Он указал нам с Лофтусом на равнину.
Отряд Тенекрута, прореженный до полного ничтожества, сопровождаемый роем багровых искр и насмешливым вороньим граем, был уже совсем недалеко от стен.
– А тут – и мой Тенекрутобой тебя, ублюдка, поджидает! – захихикал Одноглазый.
Затем он издал пронзительный вой – здорово, видать, нагрузился пивом, – и заорал:
– Ничто сущее не могло остановить его в ленивый послеполуденный час! Но теперь… Стреляй же, Лофтус! Копье не задержится в воздухе и на пять секунд! И больше у него не будет времени на то, чтобы постичь приближающееся и развеять заклятья, препятствующие отклонению моего копья от его цели! Лофтус, брат мой, готовься вырезать на древке изображение в память сей великой победы!
Как и всякий, обладающий хоть каплей здравого смысла, Лофтус не обращал на Одноглазого внимания. Он артистически управлялся со своей машиной.
– Большая часть заклинаний, – бубнил Одноглазый, – составлена, дабы пробить его защиту. Я рассчитываю, что у него не будет времени предпринять что-либо активное. Поскольку я задался целью сосредоточиться на пробитии единственной точки…
Я велел ему заткнуться.
– Гоблин! Из этого может выйти толк? А то недомерок наш – не из тяжеловесов…
– Вполне может. Тактически. Если он вправду работал так усердно, как расписывает. Скажем, Одноглазый на порядок маломощнее Тенекрута. Говорит это лишь о том, что на ту же самую работу ему потребуется в десять раз больше времени.
– На порядок?
Вот, значит, в чем проблема Одноглазого…
– Вероятно, скорее даже на два.
Тут он удалился. Да и у меня не было времени вытягивать из него объяснения.

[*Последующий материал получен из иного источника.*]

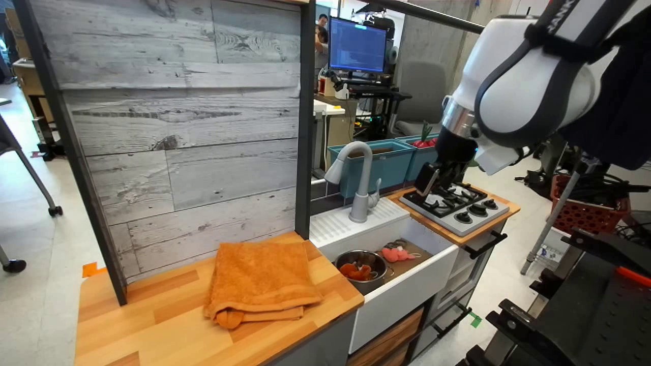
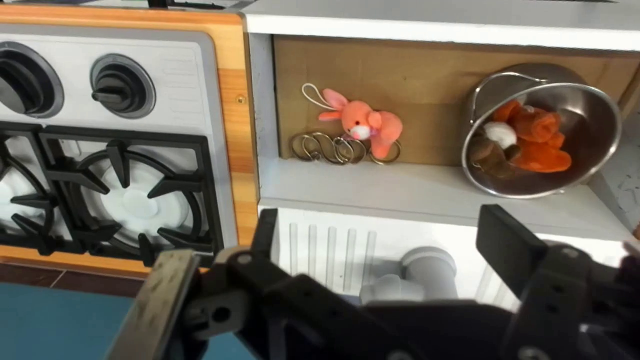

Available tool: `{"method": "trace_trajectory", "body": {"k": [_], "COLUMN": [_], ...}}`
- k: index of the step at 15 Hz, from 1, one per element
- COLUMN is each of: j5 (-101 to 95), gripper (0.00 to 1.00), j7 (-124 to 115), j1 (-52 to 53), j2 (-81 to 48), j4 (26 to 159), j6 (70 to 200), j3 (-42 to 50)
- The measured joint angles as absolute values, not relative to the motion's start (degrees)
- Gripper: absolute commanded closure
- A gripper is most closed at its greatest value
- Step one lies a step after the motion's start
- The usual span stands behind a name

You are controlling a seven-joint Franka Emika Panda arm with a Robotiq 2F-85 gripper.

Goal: Wipe the left side of the counter with the orange towel, place the plush toys on the stove inside the silver pot in the sink

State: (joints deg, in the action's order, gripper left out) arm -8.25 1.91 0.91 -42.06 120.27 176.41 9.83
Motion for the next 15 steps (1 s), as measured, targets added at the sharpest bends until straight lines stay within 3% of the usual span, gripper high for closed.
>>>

Наконец Лофтус удовлетворился тем, как он ведет цель, расстоянием до нее и всем прочим.
– Пора, – сказал он.
28
– Пускай, – скомандовал я.
Баллиста характерно ухнула. Всю стену объяла тишина. Черное древко, сопровождаемое случайной искоркой, понеслось сквозь ночь. Одноглазый говорил про пять секунд полета. На самом деле вышло даже меньше четырех, однако секунды эти растянулись на целую вечность.
Хозяина Теней достаточно освещало зарево пожаров, но вскоре он должен был скрыться от наших взглядов за одной из башен анфиладного огня. Его взор был устремлен к холмам. Причудливые всадники теперь спустились на равнину, словно подначивая всякого, кто осмелится, принять вызов.
Тут-то я и ахнул!
Вдоводел держал в руке копье! Знамени было не разглядеть, но копье было тем самым, на котором Черный Отряд нес его с того дня, как покинул Хатовар.

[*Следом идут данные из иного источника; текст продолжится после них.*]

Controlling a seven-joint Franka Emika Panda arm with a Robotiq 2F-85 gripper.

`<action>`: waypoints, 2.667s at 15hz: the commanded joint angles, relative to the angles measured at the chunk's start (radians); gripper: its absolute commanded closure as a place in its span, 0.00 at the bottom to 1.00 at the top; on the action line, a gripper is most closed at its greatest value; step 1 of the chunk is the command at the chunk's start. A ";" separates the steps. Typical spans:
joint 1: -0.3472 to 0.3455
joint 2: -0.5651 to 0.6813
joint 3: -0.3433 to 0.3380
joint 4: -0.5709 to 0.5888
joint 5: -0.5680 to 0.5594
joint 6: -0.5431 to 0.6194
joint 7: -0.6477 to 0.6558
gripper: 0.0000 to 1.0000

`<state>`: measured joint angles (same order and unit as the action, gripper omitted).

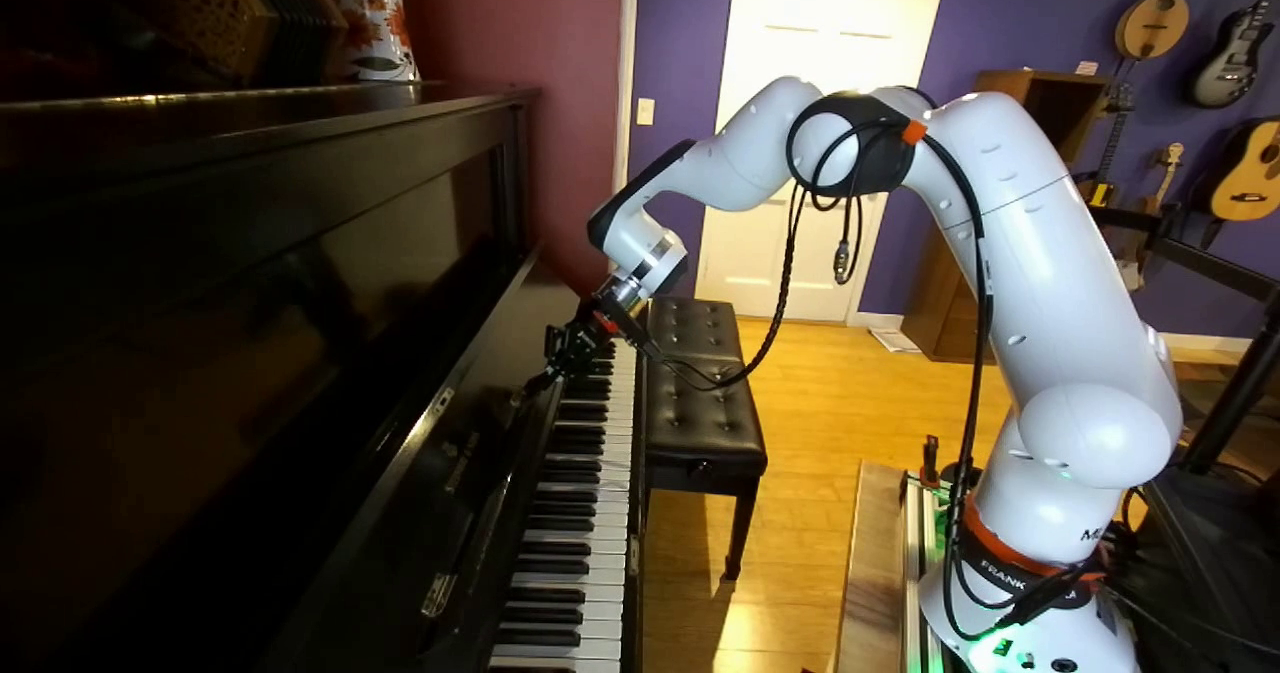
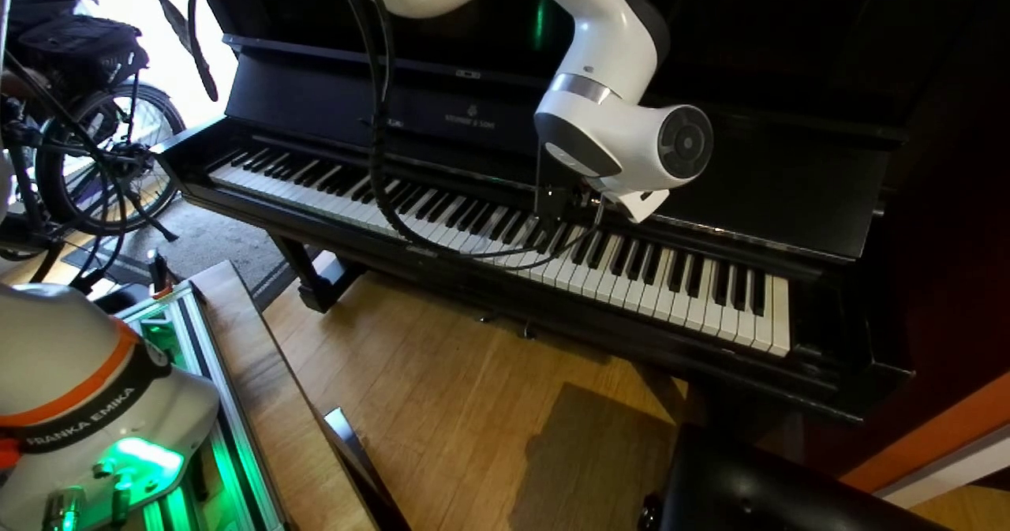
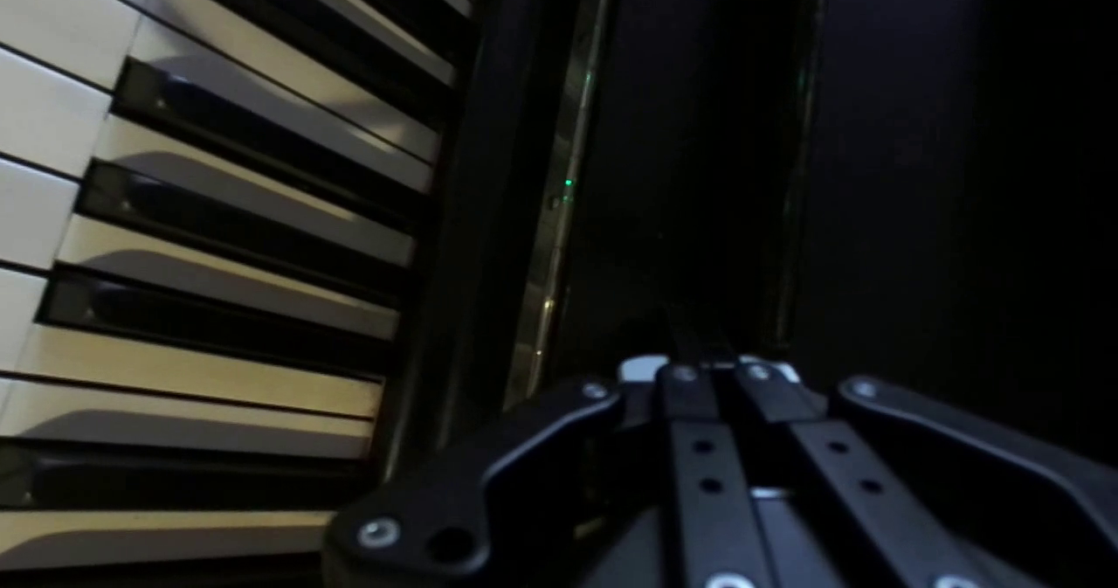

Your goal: Lift the piano notes holder

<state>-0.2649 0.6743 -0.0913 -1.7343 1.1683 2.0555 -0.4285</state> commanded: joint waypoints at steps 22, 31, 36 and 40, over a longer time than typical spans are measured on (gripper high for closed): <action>0.007 -0.024 0.007 0.031 0.043 -0.091 0.092 1.00; 0.032 0.002 0.019 0.047 0.067 -0.024 0.084 1.00; 0.039 -0.077 0.003 -0.029 0.033 -0.033 0.097 1.00; 0.059 -0.223 -0.026 -0.164 -0.042 -0.026 0.086 1.00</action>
<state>-0.2346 0.5876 -0.0883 -1.7573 1.1830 1.9983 -0.3417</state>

Я перевел взгляд на Тенекрута – как раз в тот момент, когда изделие Одноглазого достигло цели.
Позже Гоблин говорил, что Тенекрут почувствовал угрозу в тот момент, когда копье достигло наивысшей точки траектории. И, что бы после этого там ни предпринял, не ошибся. Или же ему здорово пофартило. А может, некая высшая сила решила, что ночь его смерти еще не настала.
Копье отклонилось от курса на каких-то жалких несколько дюймов – и, вместо Тенекрута, поразило плечо его коня. Прошило животину, словно та была не плотнее воздуха. Рана немедленно покраснела и заискрилась. Красное пятно ширилось. Конь сбросил своего всадника, и Тенекрут, взревев в гневе, бесформенной грудой рухнул наземь, на некоторое время (Одноглазый даже успел начать подзуживать Лофтуса накрыть его залпом обычных кольев) недвижно скорчился, затем боком, словно краб, отполз в сторонку, подальше от тяжелых копыт бившегося в агонии жеребца.
И тогда я узнал коня – то был один из магически взращенных скакунов, вывезенных Госпожой из ее старой империи. Они, помнится, пропали после битвы.
Конь дико визжал.
Обычное животное погибло бы вмиг.
Я взглянул в сторону двух всадников. Те не торопясь, словно бросая вызов, двигались к городу. Теперь можно было разглядеть, что и они восседают на конях Госпожи.
– Гоблин, но я же видел, как они погибли…
– Надо глаза этому парню проверить, – буркнул Одноглазый.
– Я уже говорил, – отвечал Гоблин, – это не Госпожа. Вблизи ты бы заметил, что доспех отличается.
Солдаты наши тоже видели всадников. Среди таглиосцев поднялся ропот.
– А о другом что скажешь? Они там говорят о чем-нибудь?
– Нет. Это вполне может быть наш Старик.
Ваше Сиятельство отправился взглянуть, с чего таглиосцы так расшумелись.
Конь Тенекрута понемногу ослабевал, однако продолжал визжать и биться. От раны его клубами валил зеленоватый пар, сама же рана продолжала разрастаться. Смерть явно не торопилась к этому коню.
Попади копье Одноглазого в цель, волшебник, наверное, умирал бы еще дольше и мучительнее.